How to deal with shame

Shame is a debilitating feeling that takes over the mind and body. It can make you feel small and incomplete as you build walls around you to avoid compassion. Despite wanting to be seen and known, shame causes people to hide behind masks.

Healthy shame vs. toxic shame

Shame is universally felt between different countries and cultures. Homes and schools use social shame to ensure expected behaviors. While healthy shame is necessary to keep society intact and ethical, this is not what causes distress and pain to so many people. Healthy shame leads to self-correction, repair, and growth.

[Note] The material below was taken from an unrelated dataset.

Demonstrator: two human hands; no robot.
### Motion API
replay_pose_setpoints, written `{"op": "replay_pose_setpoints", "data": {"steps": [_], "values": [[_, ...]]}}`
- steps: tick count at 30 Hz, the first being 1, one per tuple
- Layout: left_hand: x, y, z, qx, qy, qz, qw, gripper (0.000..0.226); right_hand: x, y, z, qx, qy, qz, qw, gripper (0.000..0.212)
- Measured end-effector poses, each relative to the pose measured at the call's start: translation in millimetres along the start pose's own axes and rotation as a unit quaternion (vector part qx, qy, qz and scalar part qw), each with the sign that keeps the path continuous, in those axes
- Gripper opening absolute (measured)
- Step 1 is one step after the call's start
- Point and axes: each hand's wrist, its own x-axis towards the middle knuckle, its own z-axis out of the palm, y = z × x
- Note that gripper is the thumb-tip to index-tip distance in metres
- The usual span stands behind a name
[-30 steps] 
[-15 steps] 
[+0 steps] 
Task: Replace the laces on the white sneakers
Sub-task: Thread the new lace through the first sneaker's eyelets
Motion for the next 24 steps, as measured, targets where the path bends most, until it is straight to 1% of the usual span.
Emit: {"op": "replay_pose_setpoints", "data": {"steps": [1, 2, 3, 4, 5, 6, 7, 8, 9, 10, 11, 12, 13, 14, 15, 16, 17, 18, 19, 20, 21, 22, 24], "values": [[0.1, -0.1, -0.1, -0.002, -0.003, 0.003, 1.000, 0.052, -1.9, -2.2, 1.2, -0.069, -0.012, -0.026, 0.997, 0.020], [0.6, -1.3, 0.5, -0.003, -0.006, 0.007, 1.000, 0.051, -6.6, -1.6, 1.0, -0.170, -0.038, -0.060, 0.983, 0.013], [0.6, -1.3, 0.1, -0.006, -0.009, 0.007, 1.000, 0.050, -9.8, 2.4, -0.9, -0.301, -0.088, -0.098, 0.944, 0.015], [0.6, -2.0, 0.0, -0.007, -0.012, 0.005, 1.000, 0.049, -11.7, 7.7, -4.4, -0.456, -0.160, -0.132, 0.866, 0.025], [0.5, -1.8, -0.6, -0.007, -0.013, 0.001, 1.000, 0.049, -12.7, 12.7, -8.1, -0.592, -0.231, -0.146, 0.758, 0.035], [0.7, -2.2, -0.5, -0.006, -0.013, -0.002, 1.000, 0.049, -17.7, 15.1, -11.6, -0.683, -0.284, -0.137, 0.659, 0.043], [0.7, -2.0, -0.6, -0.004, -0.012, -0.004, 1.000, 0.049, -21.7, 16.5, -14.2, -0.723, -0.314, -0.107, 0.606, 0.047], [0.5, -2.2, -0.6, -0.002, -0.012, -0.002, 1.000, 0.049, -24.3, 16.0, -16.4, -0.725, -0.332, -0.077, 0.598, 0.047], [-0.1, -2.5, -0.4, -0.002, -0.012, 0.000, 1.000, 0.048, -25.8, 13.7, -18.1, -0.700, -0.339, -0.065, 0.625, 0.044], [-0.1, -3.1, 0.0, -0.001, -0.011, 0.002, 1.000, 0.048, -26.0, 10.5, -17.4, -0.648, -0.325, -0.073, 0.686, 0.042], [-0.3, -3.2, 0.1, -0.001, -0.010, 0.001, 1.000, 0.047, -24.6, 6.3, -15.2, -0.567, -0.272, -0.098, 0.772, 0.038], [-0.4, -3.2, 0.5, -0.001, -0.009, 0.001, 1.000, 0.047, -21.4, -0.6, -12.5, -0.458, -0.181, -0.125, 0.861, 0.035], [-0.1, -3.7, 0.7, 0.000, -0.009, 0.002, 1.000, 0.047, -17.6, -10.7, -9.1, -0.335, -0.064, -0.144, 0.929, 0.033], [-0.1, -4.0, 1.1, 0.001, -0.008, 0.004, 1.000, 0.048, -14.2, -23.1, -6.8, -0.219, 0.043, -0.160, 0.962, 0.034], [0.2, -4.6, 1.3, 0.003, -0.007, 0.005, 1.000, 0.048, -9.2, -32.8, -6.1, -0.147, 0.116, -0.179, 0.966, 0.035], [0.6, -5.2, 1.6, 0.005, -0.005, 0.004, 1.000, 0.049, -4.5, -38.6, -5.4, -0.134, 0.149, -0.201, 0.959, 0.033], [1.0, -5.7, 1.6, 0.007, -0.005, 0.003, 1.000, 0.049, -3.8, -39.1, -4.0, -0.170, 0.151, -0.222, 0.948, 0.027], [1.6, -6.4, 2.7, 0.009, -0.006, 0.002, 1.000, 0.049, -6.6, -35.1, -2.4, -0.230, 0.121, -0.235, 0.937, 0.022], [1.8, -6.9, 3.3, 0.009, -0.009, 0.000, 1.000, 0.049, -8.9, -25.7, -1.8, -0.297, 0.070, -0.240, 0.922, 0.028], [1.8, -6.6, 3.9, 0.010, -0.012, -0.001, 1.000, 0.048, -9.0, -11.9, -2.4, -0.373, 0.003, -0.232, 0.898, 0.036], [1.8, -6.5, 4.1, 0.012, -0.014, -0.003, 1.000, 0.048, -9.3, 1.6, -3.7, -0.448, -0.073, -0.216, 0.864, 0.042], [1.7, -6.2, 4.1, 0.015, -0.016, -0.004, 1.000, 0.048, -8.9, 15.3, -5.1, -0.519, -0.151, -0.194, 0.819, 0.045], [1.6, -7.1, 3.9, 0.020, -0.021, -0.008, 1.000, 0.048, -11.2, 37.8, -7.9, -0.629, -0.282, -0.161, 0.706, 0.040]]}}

Toxic shame, on the other hand, can be very psychologically damaging. It is absorbed deep into the nervous system (i.e. you feel it in the gut). Toxic shame self-punishes and endures. He often uses negative self-talk such as, “I’m such a bad person, I give up” (instead of “I’ve done something wrong. How can I fix it?”), “I’m not good enough” (instead of ‘that of “I’m worthy as I am And I can work to improve”) and “I’m a failure” (instead of “It’s okay to fail. I’m learning. I can try again”). You learn these negative beliefs through caregivers, teachers, bullies, couples, friends, and more. According to Brene Brown’s research, shame is related to violence, aggression, depression, addiction, eating disorders, and bullying.

How to get out of shame

This is the truth about shame: the less you talk about it with someone safe, the more control you have over your life and your psychological well-being. The fear behind shame is usually the belief that sharing your story and being who you are will make people think less of you. Fight against the human need for acceptance.

Inner sense of security

One aspect of healing is creating an inner sense of security so that you can share your shame in the first place. If you don’t feel safe, you can’t share. You need to tell your story to confident people who listen and don’t judge. This security is necessary to feel vulnerable.

Talking to a therapist you connect with can start this process of feeling internal security. If done successfully, all of this will lead to the externalization of shame. Instead of “being ashamed,” shame becomes something external that you grabbed and now decide to let go of. Outsourcing shame is very empowering. Through it, you can develop more compassion for yourself and others in this process.

The embarrassment goes away when you tell vulnerable stories in safe environments.

According to Dr. Stephen Porges ’versatile theory, security is critical for humans to function well, be creative, and connect with others. When people are kind, this creates a space for co-regulation. For the connection between two people to be supportive and promote the co-regulation of the physiological state, the signs expressed must communicate safety and trust. These safety signals help calm the autonomic nervous system. The calmness of the physiological state helps to create secure and trusting relationships.

When your nervous system detects danger, switch from the connection to protection states. Shame tries to protect you from others because it falsely believes they won’t like it any other way. Your job is to show your nervous system that it is safe and right to share your story and that you are still friendly and dignified. However, when you try to get out of embarrassment, you may experience internal resistance in the form of negative thoughts and bodily reactions that tell you that it is not safe to do so, even when you are around safe and supportive people. This is a response to trauma and you need skills to calm it down and manage it.

Anxiety tolerance skills

Another part of healing is developing anxiety-tolerant skills: managing the uncomfortable emotions that arise when you choose to express your shame. To get rid of shame, you need to share it and process it. Sometimes it’s hard to do that, even with safe, supportive people. The mind and body try to keep you safe by reminding you of all the things that could go wrong.

When you’re deregulated, it’s hard to be rational. Many of the coping strategies you use when you experience overwhelming emotions only make your problems worse. Some of these useless coping methods may include thinking about past problems and mistakes, worrying about the future, isolating yourself, falling asleep with substances, or taking your feelings out of other people by getting angry and blaming them. . As you can see, none of these are useful.

Final thought

What healthy coping skills do you have that calm you down when you’re upset? Therapy can help develop these skills to make your journey out of embarrassment more tolerable. There are many anxiety tolerance skills that you can learn from a licensed mental health professional, as well as process the origins of your shame.

The only truth to remember is that everyone can feel ashamed. You are not alone. Healing is possible.